What the task requires ▸
Starting with the first line and ending with the line that holds "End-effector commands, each", repeat the material exactly.

Dataset content ▸

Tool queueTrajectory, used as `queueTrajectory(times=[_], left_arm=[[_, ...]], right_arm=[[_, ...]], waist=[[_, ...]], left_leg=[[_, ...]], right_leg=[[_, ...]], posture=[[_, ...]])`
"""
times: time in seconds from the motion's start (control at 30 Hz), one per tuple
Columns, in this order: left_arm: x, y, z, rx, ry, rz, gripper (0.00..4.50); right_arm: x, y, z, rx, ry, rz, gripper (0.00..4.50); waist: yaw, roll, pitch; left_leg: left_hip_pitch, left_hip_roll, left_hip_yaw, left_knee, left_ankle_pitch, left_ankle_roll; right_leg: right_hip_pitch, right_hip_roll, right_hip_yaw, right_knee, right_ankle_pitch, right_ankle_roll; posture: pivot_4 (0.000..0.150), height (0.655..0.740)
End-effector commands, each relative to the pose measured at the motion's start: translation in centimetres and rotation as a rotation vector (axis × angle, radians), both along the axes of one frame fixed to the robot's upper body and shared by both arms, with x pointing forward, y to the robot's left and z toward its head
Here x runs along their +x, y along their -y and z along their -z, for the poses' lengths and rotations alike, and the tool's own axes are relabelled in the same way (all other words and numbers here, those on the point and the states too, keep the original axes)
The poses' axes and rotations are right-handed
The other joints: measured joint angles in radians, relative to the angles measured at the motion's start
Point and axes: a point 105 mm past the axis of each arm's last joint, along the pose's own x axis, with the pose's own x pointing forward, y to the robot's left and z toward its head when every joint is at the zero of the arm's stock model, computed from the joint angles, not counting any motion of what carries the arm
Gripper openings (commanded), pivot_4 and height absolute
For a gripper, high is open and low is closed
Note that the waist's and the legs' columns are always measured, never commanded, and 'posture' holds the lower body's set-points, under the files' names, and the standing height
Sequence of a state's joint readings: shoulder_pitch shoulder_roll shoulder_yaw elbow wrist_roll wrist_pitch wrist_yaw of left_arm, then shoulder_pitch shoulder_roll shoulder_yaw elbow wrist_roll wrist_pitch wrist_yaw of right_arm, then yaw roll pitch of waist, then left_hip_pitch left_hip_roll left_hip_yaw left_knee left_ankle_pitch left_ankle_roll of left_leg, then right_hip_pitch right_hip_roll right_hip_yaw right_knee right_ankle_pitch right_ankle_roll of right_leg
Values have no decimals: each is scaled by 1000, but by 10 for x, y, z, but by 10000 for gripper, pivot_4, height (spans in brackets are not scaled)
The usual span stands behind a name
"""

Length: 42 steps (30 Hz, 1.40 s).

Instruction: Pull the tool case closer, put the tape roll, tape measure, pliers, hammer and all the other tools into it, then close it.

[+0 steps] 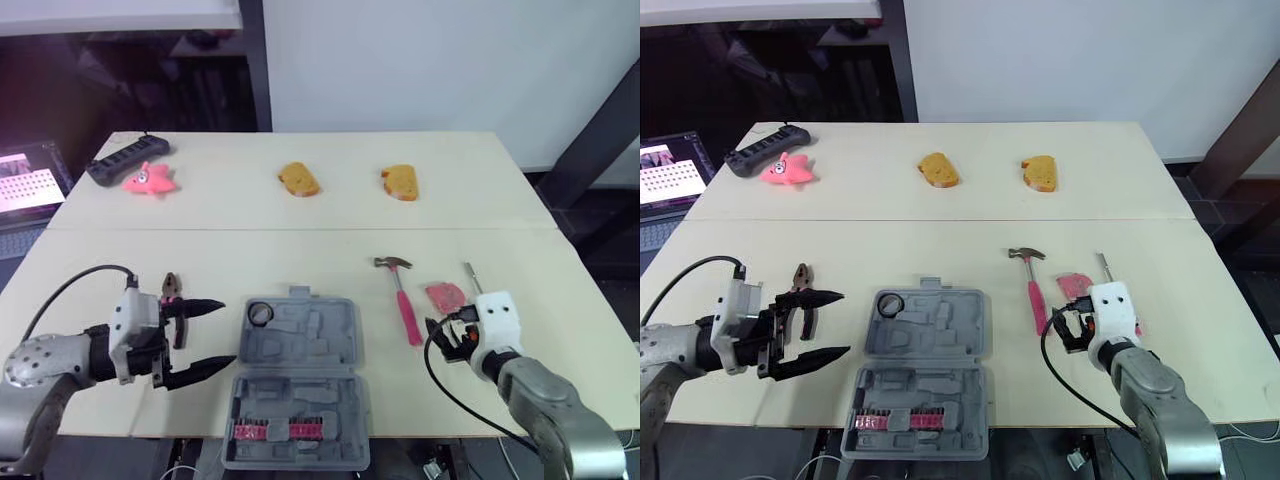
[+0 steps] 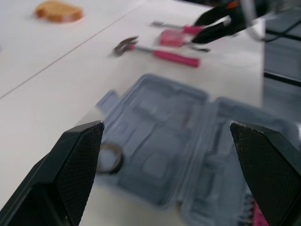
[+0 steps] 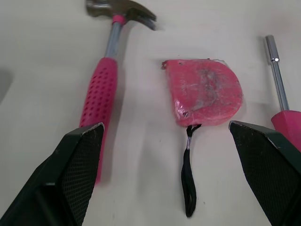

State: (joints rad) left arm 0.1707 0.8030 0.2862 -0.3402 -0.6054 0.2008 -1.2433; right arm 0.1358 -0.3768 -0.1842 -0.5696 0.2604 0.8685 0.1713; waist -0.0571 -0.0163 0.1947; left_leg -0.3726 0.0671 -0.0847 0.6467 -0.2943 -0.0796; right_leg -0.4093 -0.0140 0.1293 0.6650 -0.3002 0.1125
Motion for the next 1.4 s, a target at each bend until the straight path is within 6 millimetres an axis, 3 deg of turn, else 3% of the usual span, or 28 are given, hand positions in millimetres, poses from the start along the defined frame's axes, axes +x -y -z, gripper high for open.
queueTrajectory(times=[0.03, 0.43, 0.53, 0.77, 0.8, 1.0, 1.13, 1.23, 1.33, 1.4], left_arm=[[-8, 8, -13, -6, 30, 77, 44760], [-5, 10, -15, 20, 52, 86, 44760], [-6, 12, -14, 22, 54, 90, 45000], [-6, 14, -14, 13, 52, 94, 45000], [-6, 14, -14, 14, 51, 94, 45000], [-3, 15, -13, 11, 49, 97, 45000], [-2, 17, -11, 9, 39, 114, 45000], [-1, 17, -10, 7, 37, 125, 45000], [2, 17, -13, 2, 37, 138, 45000], [3, 16, -12, 5, 35, 142, 45000]], right_arm=[[6, 7, 2, 12, -2, 79, 45000], [16, 1, 34, 25, -109, 165, 45000], [14, 5, 43, 32, -146, 198, 36710], [14, 3, 46, 39, -154, 196, 1862], [13, 3, 46, 37, -156, 196, 130], [1, 4, 44, 34, -160, 198, 130], [-21, -4, 40, 39, -157, 167, 130], [-42, -15, 39, 59, -160, 126, 130], [-84, -25, 48, 67, -225, 100, 130], [-97, -29, 49, 81, -247, 96, 130]], waist=[[-2, 0, 0], [-15, 0, 0], [-13, 0, 0], [-11, -2, -1], [-11, -2, -1], [-8, -2, -1], [-5, -1, -1], [-6, -1, -1], [0, -1, -1], [-1, -1, -2]], left_leg=[[0, 0, 0, 0, 0, 0], [0, 0, 0, 0, 0, 0], [0, 0, 0, 0, 0, 0], [0, 0, 0, 0, 0, 0], [0, 0, 0, 0, 0, 0], [0, 0, 0, 0, 0, 0], [0, 0, -1, -1, 0, 0], [0, 0, -1, -1, 0, 0], [0, 0, -1, -1, 0, 0], [0, 0, -1, -2, 0, 0]], right_leg=[[0, 0, 0, 0, 0, 0], [0, 0, 0, 0, 0, 0], [0, 0, 0, 0, 0, 0], [1, 0, 0, -1, 0, 0], [1, 0, 0, -1, 0, 0], [1, 0, 0, -1, 0, 0], [0, 0, 0, -1, 0, 1], [0, 0, 0, -1, -1, 0], [0, 0, 0, -1, -1, 0], [0, 0, -1, -1, -1, 0]], posture=[[1500, 7400], [1500, 7400], [1500, 7400], [1500, 7400], [1500, 7400], [1500, 7400], [1500, 7400], [1500, 7400], [1500, 7400], [1500, 7400]])
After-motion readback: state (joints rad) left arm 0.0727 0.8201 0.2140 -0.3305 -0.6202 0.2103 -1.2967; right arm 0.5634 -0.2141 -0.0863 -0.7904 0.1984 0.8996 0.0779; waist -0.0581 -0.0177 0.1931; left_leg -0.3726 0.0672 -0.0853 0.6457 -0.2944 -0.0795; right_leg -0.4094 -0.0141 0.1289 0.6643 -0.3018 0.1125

Solution to the problem ▸
Tool queueTrajectory, used as `queueTrajectory(times=[_], left_arm=[[_, ...]], right_arm=[[_, ...]], waist=[[_, ...]], left_leg=[[_, ...]], right_leg=[[_, ...]], posture=[[_, ...]])`
"""
times: time in seconds from the motion's start (control at 30 Hz), one per tuple
Columns, in this order: left_arm: x, y, z, rx, ry, rz, gripper (0.00..4.50); right_arm: x, y, z, rx, ry, rz, gripper (0.00..4.50); waist: yaw, roll, pitch; left_leg: left_hip_pitch, left_hip_roll, left_hip_yaw, left_knee, left_ankle_pitch, left_ankle_roll; right_leg: right_hip_pitch, right_hip_roll, right_hip_yaw, right_knee, right_ankle_pitch, right_ankle_roll; posture: pivot_4 (0.000..0.150), height (0.655..0.740)
End-effector commands, each relative to the pose measured at the motion's start: translation in centimetres and rotation as a rotation vector (axis × angle, radians), both along the axes of one frame fixed to the robot's upper body and shared by both arms, with x pointing forward, y to the robot's left and z toward its head

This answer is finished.